Work request
Give back the whole listing word for word and skip each picture.

Data section
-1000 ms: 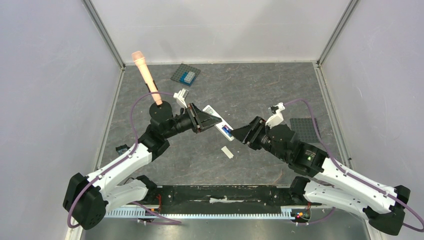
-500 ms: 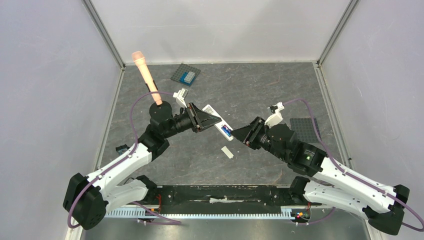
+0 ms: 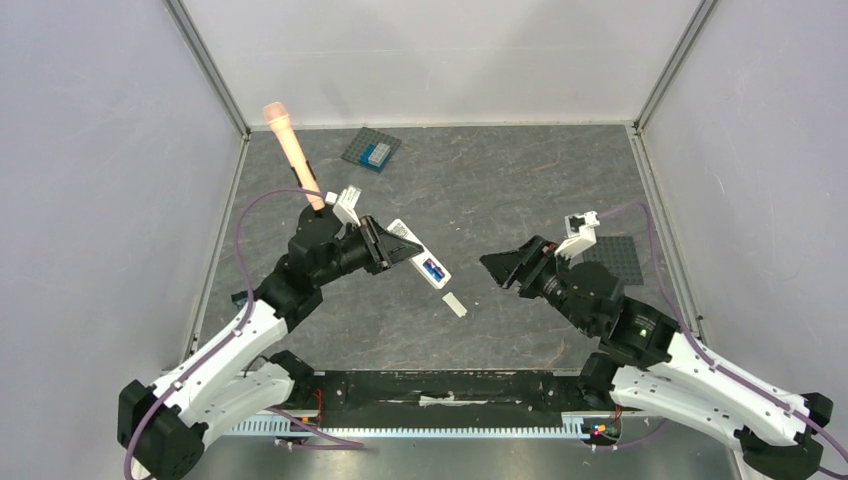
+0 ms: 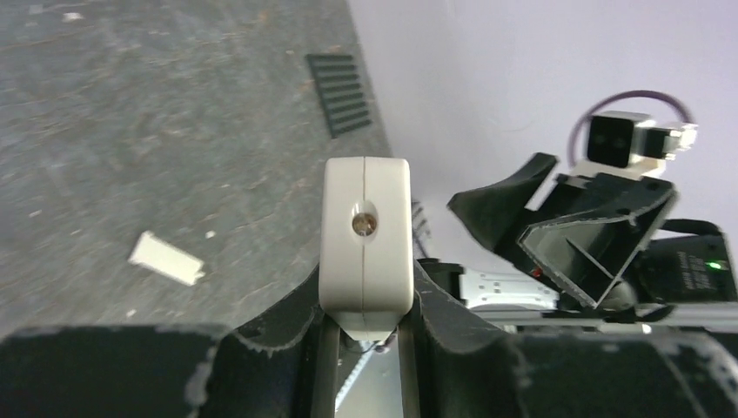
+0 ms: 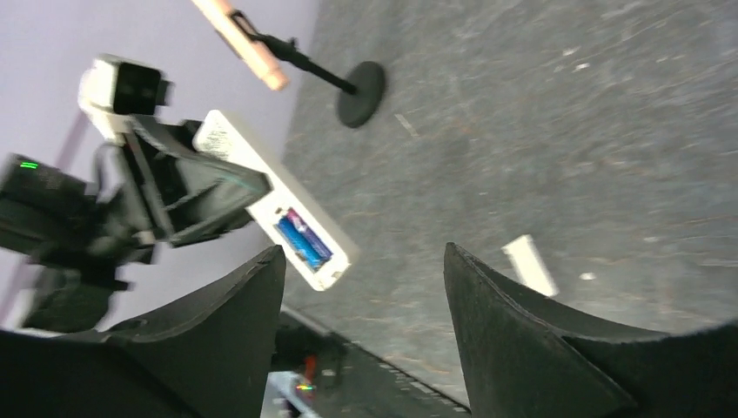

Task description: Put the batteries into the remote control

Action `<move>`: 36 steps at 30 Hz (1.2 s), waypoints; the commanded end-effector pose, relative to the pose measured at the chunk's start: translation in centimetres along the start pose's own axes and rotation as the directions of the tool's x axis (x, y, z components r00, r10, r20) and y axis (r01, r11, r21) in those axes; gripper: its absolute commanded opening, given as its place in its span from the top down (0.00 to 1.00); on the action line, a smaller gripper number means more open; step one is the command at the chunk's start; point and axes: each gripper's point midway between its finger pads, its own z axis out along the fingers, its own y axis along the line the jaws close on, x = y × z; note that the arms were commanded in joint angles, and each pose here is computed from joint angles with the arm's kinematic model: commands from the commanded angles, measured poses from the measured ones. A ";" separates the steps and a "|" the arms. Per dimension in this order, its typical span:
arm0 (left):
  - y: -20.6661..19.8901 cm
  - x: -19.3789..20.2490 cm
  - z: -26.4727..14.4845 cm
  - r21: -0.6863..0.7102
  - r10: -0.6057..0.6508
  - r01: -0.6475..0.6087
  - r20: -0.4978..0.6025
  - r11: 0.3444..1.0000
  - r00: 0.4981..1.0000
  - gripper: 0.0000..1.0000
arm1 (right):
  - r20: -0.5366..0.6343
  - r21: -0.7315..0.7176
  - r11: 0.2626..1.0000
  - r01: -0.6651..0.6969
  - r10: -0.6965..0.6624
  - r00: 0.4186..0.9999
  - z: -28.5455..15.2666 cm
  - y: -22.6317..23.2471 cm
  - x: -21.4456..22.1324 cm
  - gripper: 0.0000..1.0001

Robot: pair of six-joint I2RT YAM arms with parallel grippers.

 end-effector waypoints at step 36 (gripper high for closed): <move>17.6 4.3 -1.3 -0.296 -0.202 0.283 0.275 0.912 0.940 0.98 | -0.759 -0.015 0.577 0.817 -0.539 0.366 11.0 -14.1 17.7 0.29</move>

Solution to this exercise
-1000 ms: 
-500 ms: 
+0 ms: 
+0 ms: 
+0 ms: 

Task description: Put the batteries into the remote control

Action `<move>`: 36 steps at 30 Hz (1.2 s), waypoints; the commanded end-effector pose, relative to the pose measured at the chunk's start: translation in centimetres along the start pose's own axes and rotation as the directions of the tool's x axis (x, y, z components r00, r10, r20) and y axis (r01, r11, r21) in those axes; gripper: its absolute commanded opening, given as its place in its span from the top down (0.00 to 1.00); on the action line, a smaller gripper number means more open; step one is the command at the chunk's start; point and axes: each gripper's point midway between its finger pads, its own z axis out along the fingers, its own y axis along the line the jaws close on, x = y × z; note that the arms were commanded in joint angles, and each pose here is computed from joint angles with the arm's kinematic model: commands from the commanded angles, measured poses from the measured ones. A ";" separates the steps and a "|" the arms. Per dimension in this order, its typical span:
arm0 (left):
  - y: -20.6661..19.8901 cm
  - x: -19.3789..20.2490 cm
  - z: -26.4727..14.4845 cm
  - r21: -0.6863..0.7102
  - r10: -0.6057..0.6508
  - r01: -0.6475..0.6087
  - r20: -0.4978..0.6025
  - r11: 0.3444..1.0000
  - r00: 0.4981..1.0000
  - gripper: 0.0000..1.0000
arm1 (right):
  - r20: -0.5366..0.6343
  - r21: -0.7315..0.7176
  - r11: 0.2626..1.0000
  - r01: -0.6651..0.6969
  - r10: -0.6965..0.6624
  - r00: 0.4186..0.9999
  - z: -28.5455..15.2666 cm
  - y: -22.6317..23.2471 cm
  - x: -21.4456..22.1324 cm
  - gripper: 0.0000..1.0001

Robot: pair of six-joint I2RT YAM arms with parallel grippers.

 end-effector waypoints at step 36 (gripper high for closed): <move>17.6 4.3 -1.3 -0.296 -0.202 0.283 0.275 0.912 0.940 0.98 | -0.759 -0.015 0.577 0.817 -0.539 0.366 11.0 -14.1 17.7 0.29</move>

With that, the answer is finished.